Mais, que dis-je ! pardonne, ô poëte, ô Molière !
Philinte et Léonor, épris du vrai bonheur,
Henriette, Éliante, Elmire noble et fière,
Gardent comme un rempart la décence et l’honneur.

Ariste est de tout point le vrai sage ; Clitandre,
Cœur sans détour, épris d’un honnête entretien,
Reste sincère et franc sans cesser d’être tendre,
Et sans forfanterie, il est homme de bien.
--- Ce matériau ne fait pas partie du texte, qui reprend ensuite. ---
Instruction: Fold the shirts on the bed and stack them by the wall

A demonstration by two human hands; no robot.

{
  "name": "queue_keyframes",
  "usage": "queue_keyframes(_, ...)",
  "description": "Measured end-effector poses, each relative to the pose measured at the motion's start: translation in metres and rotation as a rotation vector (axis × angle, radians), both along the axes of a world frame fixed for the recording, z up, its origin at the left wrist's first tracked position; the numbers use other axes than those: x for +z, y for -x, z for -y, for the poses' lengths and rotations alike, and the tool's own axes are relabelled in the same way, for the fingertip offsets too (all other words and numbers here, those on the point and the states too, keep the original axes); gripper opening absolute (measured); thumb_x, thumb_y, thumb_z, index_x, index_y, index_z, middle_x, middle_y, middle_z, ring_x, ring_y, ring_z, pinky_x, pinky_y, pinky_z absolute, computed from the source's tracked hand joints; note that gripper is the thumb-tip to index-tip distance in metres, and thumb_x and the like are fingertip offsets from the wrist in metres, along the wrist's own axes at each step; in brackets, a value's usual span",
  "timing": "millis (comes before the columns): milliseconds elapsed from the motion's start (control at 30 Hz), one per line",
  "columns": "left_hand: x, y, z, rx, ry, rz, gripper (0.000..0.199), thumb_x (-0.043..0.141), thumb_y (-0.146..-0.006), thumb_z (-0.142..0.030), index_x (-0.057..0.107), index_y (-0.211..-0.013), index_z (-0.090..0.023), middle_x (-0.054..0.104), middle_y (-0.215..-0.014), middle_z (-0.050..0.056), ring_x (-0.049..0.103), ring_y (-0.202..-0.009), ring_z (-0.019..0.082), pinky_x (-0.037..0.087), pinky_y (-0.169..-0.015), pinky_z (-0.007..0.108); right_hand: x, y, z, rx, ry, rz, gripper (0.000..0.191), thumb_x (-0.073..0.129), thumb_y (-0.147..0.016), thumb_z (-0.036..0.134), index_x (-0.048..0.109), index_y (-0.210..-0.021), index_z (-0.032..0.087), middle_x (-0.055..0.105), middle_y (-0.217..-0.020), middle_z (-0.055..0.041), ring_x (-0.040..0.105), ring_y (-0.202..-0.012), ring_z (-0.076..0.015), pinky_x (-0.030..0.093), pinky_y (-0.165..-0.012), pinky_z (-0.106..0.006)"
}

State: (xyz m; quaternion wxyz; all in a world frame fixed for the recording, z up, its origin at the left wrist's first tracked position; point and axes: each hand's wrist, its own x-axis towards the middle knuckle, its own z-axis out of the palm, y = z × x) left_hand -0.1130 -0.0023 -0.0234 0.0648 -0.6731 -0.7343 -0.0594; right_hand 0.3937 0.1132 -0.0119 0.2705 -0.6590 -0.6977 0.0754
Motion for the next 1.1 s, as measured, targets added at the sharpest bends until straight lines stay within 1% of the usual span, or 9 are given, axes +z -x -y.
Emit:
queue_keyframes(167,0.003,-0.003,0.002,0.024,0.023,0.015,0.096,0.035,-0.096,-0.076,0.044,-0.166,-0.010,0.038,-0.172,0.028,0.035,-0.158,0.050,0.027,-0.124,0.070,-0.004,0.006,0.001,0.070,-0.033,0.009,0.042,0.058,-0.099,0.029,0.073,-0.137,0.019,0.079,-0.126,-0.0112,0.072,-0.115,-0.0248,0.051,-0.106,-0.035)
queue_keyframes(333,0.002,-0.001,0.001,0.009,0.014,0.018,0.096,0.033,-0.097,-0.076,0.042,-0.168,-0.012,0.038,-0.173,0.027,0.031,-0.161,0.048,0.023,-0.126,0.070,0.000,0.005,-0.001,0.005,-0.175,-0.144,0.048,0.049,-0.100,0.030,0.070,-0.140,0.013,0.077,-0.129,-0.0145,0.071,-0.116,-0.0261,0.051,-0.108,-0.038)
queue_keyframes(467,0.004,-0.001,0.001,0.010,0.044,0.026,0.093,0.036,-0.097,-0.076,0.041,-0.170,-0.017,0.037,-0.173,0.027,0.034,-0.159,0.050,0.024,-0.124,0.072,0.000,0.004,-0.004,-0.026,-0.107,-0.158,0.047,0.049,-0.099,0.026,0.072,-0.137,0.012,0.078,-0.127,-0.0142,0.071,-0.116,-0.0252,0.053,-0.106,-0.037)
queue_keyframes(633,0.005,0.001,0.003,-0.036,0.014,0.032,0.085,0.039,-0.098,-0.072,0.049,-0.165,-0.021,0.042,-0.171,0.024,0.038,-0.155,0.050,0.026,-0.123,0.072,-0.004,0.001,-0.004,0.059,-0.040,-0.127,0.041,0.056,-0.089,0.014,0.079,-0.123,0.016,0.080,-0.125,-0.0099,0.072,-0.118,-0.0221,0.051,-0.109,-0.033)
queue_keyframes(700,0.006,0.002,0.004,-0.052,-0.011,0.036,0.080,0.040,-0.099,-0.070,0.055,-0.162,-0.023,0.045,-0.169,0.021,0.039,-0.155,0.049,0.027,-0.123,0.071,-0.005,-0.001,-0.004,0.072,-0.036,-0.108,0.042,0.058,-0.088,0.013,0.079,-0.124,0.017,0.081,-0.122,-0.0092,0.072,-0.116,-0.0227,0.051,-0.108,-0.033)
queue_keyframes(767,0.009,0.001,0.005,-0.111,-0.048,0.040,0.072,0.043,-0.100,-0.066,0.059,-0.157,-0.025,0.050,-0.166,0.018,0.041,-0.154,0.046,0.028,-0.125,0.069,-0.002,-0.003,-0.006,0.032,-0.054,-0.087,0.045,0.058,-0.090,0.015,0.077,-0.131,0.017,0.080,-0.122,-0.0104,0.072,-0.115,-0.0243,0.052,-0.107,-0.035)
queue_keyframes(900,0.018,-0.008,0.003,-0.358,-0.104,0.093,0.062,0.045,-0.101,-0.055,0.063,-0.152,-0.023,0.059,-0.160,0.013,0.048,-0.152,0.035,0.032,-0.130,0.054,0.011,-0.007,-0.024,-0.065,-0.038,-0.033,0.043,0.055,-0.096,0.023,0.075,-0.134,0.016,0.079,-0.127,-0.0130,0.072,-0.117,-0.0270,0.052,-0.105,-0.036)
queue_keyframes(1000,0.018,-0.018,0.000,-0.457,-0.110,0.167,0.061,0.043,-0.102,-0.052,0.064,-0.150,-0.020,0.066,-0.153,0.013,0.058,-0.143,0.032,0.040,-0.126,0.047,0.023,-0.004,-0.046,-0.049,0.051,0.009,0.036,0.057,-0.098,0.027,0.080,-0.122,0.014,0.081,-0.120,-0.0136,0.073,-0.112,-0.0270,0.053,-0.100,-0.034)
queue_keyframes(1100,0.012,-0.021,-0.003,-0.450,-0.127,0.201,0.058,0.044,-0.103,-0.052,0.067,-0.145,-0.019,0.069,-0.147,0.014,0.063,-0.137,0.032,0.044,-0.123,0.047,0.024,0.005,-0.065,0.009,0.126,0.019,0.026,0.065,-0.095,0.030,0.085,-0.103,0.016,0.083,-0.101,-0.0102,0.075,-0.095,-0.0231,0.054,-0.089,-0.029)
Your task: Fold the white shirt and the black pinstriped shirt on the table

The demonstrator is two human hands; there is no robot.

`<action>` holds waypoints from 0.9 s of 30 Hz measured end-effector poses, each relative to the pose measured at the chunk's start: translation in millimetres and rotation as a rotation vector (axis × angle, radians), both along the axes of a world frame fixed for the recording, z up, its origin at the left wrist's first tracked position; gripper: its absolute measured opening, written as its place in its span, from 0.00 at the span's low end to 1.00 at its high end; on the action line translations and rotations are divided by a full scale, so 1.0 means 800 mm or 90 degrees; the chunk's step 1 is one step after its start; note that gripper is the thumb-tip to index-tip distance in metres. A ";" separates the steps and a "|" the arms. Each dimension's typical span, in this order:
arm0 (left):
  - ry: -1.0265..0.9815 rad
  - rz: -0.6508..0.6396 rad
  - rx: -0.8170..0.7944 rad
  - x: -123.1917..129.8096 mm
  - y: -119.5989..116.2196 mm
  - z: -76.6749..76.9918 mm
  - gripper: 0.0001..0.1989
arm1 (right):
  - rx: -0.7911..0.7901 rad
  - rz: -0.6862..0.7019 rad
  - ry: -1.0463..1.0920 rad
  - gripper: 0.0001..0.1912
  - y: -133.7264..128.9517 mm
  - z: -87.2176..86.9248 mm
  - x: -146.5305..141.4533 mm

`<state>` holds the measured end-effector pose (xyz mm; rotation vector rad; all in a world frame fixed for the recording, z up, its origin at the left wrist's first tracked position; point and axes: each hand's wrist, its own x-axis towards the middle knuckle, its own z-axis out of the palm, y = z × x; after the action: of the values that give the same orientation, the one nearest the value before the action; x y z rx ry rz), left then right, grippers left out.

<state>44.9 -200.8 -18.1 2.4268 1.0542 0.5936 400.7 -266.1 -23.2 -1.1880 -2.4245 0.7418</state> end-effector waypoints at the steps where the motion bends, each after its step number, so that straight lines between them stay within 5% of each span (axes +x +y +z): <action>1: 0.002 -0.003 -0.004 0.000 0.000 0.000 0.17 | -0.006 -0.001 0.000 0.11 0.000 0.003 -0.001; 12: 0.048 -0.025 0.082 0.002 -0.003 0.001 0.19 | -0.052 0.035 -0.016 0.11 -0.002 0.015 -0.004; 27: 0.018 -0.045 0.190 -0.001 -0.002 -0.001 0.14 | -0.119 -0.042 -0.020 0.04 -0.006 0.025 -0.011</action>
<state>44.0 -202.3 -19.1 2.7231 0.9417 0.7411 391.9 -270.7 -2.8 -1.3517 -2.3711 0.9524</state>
Chrysale, défendant sa guenille si chère,
Trouve la vérité dans ses naïfs accents :
En Dorine et Toinette, humbles docteurs sans chaire,
Veille ton redoutable et sublime bon sens.

Ô grand esprit qu’il faut remercier sans cesse !
Toi qui portais ton œuvre avec des bras d’Atlas,
Toi-même en la voyant tu fus pris de tristesse,
Un pleur mouilla tes yeux, tu murmuras : Hélas !

Et pour nous détourner des images fatales,
Tu créas ces fronts purs et ces types charmants,
Fantômes adorés, figures idéales
Qui nous font croire encore aux nobles sentiments !

Oui, tous les verts lauriers et toutes les couronnes,
Ô Molière, sont dus à ton grand souvenir,
Et tes vers inspirés des leçons que tu donnes
Enchanteront encor les siècles à venir.